La condanna alle spese, infatti, era stata quantificata in 300 euro per il primo grado, 600 euro per l’appello, 600 euro per la Cassazione e 600 euro per il rinvio, senza alcuna motivazione specifica.
La parte vittoriosa ha quindi impugnato nuovamente la decisione, denunciando la violazione dei parametri forensi e l’omessa motivazione sulla liquidazione delle spese.

Il richiamo ai parametri forensi e all’obbligo di motivazione

Nel valutare il ricorso, la Corte ha richiamato il principio secondo cui il giudice deve applicare i parametri vigenti al momento della decisione, ossia quelli contenuti nel d.m. 55/2014, e non può far riferimento a normative superate, come il d.m. 140/2012.
La liquidazione, ha sottolineato la Corte, non può avvenire in modo forfettario o simbolico: il giudice, una volta che la parte vittoriosa ha depositato una nota spese dettagliata, deve confrontarsi con le singole voci e motivare in modo puntuale ogni eventuale riduzione. Diversamente, la decisione risulta viziata per carenza di motivazione e violazione di legge.

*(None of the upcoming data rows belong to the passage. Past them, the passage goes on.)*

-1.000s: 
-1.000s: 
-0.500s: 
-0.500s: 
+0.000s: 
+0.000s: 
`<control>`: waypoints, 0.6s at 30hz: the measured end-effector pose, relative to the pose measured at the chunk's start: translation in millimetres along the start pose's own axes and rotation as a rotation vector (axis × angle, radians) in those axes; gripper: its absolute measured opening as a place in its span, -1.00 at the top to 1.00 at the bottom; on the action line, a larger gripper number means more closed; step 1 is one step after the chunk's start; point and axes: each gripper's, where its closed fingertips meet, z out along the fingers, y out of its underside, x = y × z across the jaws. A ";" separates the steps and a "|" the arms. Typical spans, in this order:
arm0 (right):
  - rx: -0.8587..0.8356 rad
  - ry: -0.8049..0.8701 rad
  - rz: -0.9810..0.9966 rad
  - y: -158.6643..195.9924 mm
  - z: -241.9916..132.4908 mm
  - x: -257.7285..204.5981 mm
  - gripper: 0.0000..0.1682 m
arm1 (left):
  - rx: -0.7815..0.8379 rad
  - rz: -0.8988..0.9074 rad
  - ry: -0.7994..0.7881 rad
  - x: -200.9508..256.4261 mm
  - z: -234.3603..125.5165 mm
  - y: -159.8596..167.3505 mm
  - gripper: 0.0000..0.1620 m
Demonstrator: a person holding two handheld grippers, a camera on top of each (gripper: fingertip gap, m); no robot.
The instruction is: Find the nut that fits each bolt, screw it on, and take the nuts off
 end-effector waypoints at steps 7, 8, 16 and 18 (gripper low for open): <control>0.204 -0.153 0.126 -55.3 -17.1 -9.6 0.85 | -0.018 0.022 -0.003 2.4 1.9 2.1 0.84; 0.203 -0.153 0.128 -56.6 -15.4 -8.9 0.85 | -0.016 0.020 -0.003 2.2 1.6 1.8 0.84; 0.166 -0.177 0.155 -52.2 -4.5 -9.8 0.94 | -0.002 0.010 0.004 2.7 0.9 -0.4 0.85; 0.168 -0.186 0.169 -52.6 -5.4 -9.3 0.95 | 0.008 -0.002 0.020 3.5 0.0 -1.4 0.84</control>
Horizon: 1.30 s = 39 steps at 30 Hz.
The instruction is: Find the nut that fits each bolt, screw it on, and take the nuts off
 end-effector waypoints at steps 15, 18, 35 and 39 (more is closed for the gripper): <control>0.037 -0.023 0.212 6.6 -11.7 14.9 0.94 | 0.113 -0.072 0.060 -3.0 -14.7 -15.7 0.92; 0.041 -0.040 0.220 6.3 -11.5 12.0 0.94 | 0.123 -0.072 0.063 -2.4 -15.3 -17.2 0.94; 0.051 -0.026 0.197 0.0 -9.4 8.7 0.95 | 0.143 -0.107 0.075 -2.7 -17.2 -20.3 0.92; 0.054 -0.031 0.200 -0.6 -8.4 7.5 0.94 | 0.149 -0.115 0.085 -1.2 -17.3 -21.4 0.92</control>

Il rispetto dei minimi tariffari rappresenta un vincolo imprescindibile, espressione del principio di adeguatezza del compenso e di tutela del decoro della professione forense. Una liquidazione al di sotto di tali limiti non solo compromette la correttezza del giudizio, ma altera anche l’equilibrio processuale tra le parti, privando il difensore vittorioso del giusto ristoro economico per l’attività svolta.
Inoltre, la Corte ha ribadito che, quando la causa viene rinviata dopo un annullamento parziale, il nuovo giudice deve procedere a ricalcolare integralmente le spese di tutti i gradi, poiché l’annullamento travolge anche la statuizione economica contenuta nella precedente sentenza.

Alla luce di tali principi, la Corte ha ritenuto errata la decisione della CTR, disponendo un nuovo rinvio per la corretta determinazione delle spese in conformità ai parametri legali e all’obbligo di motivazione.

Conclusioni

La decisione riafferma che la liquidazione delle spese non può essere un atto discrezionale svincolato da criteri oggettivi: deve rispettare i parametri legali e garantire compensi proporzionati al valore e alla complessità dell’attività svolta.

Il giudice può ridurre o modulare gli importi, ma solo con motivazione espressa e verificabile, nel rispetto del principio di trasparenza e del decoro della professione.